Could you print the full listing below, keeping each line identical?

- - -

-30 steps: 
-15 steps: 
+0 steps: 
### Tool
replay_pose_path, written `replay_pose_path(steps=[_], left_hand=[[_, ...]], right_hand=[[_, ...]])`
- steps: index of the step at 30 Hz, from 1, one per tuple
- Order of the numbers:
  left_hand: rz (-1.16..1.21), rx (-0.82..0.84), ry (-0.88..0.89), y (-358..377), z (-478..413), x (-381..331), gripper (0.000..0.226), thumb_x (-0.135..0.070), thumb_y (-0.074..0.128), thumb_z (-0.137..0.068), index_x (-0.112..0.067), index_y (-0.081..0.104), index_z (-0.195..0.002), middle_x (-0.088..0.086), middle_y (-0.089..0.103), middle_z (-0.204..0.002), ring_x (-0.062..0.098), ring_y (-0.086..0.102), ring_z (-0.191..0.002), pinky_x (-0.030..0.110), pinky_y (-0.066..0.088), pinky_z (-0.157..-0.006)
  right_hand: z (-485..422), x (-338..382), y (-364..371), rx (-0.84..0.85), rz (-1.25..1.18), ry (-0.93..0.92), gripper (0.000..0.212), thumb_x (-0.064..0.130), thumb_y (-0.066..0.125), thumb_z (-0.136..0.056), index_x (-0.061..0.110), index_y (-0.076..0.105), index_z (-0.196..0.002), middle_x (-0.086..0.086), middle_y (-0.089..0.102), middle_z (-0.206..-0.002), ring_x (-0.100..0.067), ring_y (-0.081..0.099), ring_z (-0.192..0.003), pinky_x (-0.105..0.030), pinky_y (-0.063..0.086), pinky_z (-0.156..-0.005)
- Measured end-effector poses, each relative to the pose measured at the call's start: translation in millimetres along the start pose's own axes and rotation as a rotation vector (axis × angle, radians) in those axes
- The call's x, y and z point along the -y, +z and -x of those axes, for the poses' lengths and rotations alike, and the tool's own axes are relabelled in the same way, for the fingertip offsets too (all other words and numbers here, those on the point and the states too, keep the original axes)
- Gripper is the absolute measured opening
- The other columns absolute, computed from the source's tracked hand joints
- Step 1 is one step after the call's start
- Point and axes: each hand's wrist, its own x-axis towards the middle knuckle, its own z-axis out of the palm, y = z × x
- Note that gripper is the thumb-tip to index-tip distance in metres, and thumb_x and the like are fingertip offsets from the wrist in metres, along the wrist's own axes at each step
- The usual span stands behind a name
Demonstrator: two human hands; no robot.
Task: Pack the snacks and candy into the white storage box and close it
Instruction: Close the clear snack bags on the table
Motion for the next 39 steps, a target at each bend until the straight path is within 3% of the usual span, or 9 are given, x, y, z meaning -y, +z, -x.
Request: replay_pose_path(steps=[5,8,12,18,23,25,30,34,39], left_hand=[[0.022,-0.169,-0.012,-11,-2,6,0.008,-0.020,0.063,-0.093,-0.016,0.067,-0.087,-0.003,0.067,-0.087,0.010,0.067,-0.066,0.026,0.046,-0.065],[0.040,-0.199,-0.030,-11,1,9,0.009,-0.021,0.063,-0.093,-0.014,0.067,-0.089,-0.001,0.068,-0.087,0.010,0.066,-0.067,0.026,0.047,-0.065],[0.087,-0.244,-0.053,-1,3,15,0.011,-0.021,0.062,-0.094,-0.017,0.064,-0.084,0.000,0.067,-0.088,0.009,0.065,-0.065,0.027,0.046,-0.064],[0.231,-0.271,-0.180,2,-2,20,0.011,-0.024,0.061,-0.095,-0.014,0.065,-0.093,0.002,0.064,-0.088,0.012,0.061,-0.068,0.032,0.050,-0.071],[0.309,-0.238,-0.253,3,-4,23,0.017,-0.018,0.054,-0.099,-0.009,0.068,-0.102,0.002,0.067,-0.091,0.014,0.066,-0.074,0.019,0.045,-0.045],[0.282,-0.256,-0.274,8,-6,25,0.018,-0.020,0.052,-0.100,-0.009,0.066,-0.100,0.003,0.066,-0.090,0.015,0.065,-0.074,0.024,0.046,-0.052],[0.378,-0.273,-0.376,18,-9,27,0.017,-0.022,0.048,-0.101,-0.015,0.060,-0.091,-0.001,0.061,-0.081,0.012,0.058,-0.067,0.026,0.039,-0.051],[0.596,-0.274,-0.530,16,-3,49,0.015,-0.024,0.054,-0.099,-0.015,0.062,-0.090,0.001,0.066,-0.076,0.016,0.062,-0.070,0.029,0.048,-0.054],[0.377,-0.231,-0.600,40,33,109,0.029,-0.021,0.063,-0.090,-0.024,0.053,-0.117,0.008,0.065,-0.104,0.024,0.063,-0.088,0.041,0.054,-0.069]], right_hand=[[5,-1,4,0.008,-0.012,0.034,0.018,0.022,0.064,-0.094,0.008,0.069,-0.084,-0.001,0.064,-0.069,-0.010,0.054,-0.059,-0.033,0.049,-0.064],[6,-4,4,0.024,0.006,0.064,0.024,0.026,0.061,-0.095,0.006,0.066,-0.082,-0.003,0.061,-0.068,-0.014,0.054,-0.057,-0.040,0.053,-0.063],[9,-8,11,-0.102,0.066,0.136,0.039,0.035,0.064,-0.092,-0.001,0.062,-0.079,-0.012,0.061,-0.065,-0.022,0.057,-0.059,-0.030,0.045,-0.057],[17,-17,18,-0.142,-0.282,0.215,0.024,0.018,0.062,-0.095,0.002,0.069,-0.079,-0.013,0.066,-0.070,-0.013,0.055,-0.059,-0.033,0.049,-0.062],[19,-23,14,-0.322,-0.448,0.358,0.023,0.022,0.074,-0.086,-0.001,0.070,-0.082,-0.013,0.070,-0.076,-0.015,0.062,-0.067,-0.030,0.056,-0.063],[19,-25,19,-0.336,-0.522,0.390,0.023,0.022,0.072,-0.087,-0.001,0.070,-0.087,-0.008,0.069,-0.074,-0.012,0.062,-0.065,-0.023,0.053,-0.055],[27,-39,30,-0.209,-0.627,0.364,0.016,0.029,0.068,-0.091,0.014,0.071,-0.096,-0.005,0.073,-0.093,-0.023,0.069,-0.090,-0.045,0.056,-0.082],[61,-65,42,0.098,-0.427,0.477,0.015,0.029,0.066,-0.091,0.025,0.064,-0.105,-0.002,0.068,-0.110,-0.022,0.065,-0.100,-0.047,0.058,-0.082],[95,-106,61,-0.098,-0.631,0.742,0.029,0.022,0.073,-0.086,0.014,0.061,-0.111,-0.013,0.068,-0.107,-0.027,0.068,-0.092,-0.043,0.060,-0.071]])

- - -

**Answer to the exercise:**
-30 steps: 
-15 steps: 
+0 steps: 
### Tool
replay_pose_path, written `replay_pose_path(steps=[_], left_hand=[[_, ...]], right_hand=[[_, ...]])`
- steps: index of the step at 30 Hz, from 1, one per tuple
- Order of the numbers:
  left_hand: rz (-1.16..1.21), rx (-0.82..0.84), ry (-0.88..0.89), y (-358..377), z (-478..413), x (-381..331), gripper (0.000..0.226), thumb_x (-0.135..0.070), thumb_y (-0.074..0.128), thumb_z (-0.137..0.068), index_x (-0.112..0.067), index_y (-0.081..0.104), index_z (-0.195..0.002), middle_x (-0.088..0.086), middle_y (-0.089..0.103), middle_z (-0.204..0.002), ring_x (-0.062..0.098), ring_y (-0.086..0.102), ring_z (-0.191..0.002), pinky_x (-0.030..0.110), pinky_y (-0.066..0.088), pinky_z (-0.157..-0.006)
  right_hand: z (-485..422), x (-338..382), y (-364..371), rx (-0.84..0.85), rz (-1.25..1.18), ry (-0.93..0.92), gripper (0.000..0.212), thumb_x (-0.064..0.130), thumb_y (-0.066..0.125), thumb_z (-0.136..0.056), index_x (-0.061..0.110), index_y (-0.076..0.105), index_z (-0.196..0.002), middle_x (-0.086..0.086), middle_y (-0.089..0.102), middle_z (-0.206..-0.002), ring_x (-0.100..0.067), ring_y (-0.081..0.099), ring_z (-0.192..0.003), pinky_x (-0.105..0.030), pinky_y (-0.063..0.086), pinky_z (-0.156..-0.005)
- Measured end-effector poses, each relative to the pose measured at the call's start: translation in millimetres along the start pose's own axes and rotation as a rotation vector (axis × angle, radians) in those axes
- The call's x, y and z point along the -y, +z and -x of those axes, for the poses' lengths and rotations alike, and the tool's own axes are relabelled in the same way, for the fingertip offsets too (all other words and numbers here, those on the point and the states too, keep the original axes)
- Gripper is the absolute measured opening
- The other columns absolute, computed from the source's tracked hand joints
- Step 1 is one step after the call's start
- Point and axes: each hand's wrist, its own x-axis towards the middle knuckle, its own z-axis out of the palm, y = z × x
- Note that gripper is the thumb-tip to index-tip distance in metres, and thumb_x and the like are fingertip offsets from the wrist in metres, along the wrist's own axes at each step
- The usual span stands behind a name
Demonstrator: two human hands; no robot.
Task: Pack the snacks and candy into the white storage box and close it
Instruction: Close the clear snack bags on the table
Motion for the next 39 steps, a target at each bend until the straight path is within 3% of the usual span, or 9 are given, x, y, z meaning -y, +z, -x.
Request: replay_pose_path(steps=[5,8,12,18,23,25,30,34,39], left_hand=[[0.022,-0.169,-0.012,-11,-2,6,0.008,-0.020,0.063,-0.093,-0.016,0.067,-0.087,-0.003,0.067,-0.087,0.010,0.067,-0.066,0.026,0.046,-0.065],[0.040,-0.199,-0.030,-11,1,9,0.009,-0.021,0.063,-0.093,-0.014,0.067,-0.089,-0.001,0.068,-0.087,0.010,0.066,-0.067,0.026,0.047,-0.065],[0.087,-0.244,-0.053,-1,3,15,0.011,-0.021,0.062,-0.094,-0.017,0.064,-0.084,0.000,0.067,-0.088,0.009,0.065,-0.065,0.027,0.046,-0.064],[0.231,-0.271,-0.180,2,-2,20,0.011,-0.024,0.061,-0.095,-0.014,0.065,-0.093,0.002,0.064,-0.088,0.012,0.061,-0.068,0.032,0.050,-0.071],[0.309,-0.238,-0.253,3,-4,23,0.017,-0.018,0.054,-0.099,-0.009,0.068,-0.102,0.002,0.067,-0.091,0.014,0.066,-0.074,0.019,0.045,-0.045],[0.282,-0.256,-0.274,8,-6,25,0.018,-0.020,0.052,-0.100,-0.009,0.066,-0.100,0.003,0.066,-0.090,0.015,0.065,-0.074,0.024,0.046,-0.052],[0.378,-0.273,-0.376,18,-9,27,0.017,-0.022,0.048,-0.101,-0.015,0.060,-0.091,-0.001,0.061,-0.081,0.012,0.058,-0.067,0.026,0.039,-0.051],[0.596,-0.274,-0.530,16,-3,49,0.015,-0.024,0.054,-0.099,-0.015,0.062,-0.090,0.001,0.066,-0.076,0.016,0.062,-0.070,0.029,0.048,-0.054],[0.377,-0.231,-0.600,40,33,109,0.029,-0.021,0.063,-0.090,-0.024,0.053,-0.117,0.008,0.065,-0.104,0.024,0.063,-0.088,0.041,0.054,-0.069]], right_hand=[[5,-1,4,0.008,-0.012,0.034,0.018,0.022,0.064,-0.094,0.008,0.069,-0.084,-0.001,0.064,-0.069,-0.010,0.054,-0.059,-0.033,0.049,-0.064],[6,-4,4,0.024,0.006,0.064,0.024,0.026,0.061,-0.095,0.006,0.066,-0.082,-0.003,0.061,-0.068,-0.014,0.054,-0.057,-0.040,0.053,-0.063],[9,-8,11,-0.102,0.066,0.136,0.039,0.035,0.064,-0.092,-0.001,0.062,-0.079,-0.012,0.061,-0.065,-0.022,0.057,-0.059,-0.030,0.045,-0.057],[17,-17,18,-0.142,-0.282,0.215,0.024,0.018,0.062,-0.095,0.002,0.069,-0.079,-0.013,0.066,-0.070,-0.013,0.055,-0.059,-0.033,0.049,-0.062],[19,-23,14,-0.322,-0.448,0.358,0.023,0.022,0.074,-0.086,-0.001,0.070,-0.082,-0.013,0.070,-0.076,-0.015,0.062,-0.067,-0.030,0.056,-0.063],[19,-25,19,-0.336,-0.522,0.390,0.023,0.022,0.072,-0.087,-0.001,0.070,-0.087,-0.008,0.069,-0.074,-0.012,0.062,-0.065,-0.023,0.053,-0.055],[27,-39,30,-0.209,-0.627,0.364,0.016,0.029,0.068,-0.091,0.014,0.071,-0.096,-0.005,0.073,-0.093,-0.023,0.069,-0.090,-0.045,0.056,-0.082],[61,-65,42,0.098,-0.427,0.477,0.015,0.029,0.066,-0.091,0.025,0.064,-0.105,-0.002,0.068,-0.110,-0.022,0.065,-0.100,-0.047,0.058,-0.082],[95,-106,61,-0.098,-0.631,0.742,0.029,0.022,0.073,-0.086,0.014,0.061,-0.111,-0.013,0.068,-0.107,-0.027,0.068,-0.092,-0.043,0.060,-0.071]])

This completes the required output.